What better way to end the season than with a dish that is the essence of an Italian summer garden…tomatoes and basil. Each summer one of my favorite antipasto dishes is a caprese salad of sliced vine ripe tomatoes, fresh buffalo mozzarella and basil that is drizzled with extra virgin olive oil and sprinkled with sea salt and fresh cracked pepper. If topped with a drizzle of aged balsamic vinegar, so much the better.
Another way to present the dish is to have it a look like a tomato sandwich and dress it with a light pesto vinaigrette.
Both of these examples only take minutes to prepare, look beautiful on a plate and have an amazing flavor. There is no recipe needed for this dish.
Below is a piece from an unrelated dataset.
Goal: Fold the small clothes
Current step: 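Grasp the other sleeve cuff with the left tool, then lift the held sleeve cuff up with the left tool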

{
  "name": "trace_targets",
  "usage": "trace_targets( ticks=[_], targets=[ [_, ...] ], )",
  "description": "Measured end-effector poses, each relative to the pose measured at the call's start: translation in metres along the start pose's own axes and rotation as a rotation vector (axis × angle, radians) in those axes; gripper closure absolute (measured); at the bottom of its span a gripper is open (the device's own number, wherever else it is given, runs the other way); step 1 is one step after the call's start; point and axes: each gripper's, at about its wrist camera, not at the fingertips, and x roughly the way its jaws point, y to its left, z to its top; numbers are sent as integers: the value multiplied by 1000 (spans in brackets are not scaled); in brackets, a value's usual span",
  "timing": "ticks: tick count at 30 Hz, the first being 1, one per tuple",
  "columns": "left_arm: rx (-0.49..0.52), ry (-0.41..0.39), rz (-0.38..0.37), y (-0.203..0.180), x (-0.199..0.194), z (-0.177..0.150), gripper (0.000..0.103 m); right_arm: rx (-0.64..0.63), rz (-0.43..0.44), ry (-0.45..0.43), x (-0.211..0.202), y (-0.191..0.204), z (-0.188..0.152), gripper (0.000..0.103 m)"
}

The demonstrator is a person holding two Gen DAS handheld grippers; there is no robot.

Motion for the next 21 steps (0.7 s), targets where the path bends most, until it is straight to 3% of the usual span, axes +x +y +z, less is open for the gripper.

Just use vine ripe tomatoes (heirloom for the ultimate taste) and the best quality ingredients that you can find.
Even though the tomato and basil plants have been pulled from my garden, it is not the end of my enjoyment of summer’s bounty. I have the last of the picked tomatoes sitting on trays in the kitchen waiting to be made into sauce for the freezer, bowls of cherry tomatoes that are being enjoyed on lunch salads and piles of basil leaves being made into pesto. A couple of the prettiest tomatoes are being saved for one more caprese salad. If you have a wonderful vine ripe tomato sitting in your kitchen, think about preparing one of the best Italian antipasto dishes there is…a caprese salad. Perfect for either a dinner party or a simple weeknight meal.